*WHAT YOU NEED TO DO*
For the word "image", copy every line of the material that includes it.

....

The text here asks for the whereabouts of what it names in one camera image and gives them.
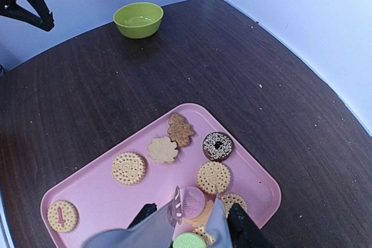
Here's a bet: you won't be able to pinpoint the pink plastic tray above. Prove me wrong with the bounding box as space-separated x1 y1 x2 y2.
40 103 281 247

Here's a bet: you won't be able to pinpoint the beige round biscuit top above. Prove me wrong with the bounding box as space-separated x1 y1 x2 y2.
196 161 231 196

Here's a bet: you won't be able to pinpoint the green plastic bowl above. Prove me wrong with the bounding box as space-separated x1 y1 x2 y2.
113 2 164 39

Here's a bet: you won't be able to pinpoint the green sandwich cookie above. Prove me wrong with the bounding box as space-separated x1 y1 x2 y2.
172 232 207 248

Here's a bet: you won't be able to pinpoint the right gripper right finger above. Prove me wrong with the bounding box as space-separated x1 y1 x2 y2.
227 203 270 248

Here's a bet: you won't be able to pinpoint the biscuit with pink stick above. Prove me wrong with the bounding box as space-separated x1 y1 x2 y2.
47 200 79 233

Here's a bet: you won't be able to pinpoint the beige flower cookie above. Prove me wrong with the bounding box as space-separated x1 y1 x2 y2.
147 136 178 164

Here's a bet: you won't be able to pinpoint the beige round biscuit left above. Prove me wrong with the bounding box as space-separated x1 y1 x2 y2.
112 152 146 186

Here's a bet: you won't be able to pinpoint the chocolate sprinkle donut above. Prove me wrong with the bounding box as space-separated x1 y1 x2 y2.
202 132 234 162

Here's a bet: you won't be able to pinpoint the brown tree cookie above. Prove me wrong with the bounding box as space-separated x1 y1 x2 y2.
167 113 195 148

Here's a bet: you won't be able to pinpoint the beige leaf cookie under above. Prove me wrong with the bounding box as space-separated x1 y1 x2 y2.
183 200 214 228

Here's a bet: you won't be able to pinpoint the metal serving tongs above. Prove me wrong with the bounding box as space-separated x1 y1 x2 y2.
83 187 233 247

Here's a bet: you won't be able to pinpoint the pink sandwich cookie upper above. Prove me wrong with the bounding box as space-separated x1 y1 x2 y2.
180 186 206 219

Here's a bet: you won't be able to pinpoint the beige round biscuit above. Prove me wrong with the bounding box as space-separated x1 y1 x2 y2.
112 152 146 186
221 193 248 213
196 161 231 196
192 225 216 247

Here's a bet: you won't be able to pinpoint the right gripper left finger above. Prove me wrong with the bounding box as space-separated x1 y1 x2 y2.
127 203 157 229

....

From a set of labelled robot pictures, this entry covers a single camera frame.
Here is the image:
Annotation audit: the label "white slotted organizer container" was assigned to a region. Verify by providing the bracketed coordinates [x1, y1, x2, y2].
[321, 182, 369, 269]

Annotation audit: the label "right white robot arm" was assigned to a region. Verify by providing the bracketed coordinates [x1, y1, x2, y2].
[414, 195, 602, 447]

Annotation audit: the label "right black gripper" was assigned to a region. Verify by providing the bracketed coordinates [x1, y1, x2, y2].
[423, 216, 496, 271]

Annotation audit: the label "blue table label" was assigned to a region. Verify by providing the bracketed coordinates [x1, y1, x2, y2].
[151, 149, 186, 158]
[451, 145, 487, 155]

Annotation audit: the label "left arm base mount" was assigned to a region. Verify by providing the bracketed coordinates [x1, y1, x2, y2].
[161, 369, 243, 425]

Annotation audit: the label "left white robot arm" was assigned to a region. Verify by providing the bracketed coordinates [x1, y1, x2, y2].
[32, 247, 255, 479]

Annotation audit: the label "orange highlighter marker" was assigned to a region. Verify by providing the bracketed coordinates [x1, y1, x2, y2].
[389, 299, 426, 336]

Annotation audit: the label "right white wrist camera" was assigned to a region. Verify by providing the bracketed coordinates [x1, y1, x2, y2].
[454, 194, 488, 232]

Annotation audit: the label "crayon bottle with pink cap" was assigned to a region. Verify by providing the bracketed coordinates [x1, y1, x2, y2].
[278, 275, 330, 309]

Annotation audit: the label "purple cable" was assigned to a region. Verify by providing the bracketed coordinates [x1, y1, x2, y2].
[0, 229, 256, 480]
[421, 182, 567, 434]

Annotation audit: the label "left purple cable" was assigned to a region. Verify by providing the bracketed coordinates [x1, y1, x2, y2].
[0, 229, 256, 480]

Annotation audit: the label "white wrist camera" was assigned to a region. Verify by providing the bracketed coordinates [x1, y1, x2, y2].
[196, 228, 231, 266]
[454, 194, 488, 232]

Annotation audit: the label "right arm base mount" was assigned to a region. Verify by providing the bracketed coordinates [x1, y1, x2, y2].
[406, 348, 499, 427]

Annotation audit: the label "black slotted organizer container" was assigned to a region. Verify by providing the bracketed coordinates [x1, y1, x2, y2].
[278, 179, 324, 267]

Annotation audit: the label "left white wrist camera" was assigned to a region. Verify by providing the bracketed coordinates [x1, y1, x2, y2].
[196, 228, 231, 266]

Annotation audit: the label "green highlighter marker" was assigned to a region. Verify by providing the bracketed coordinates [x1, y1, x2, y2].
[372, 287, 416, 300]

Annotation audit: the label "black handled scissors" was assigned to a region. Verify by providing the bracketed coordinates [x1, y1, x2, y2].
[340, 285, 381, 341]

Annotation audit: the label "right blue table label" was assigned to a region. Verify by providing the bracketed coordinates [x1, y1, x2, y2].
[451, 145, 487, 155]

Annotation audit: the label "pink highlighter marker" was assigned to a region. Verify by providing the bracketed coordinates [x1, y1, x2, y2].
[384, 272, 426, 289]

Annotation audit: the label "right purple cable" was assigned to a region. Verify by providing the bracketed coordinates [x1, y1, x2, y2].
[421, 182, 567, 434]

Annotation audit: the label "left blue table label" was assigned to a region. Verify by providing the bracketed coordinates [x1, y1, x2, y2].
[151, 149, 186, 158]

....

*ANSWER AREA*
The text here asks for the whereabouts of what it names in one camera image and gives them.
Here is the image:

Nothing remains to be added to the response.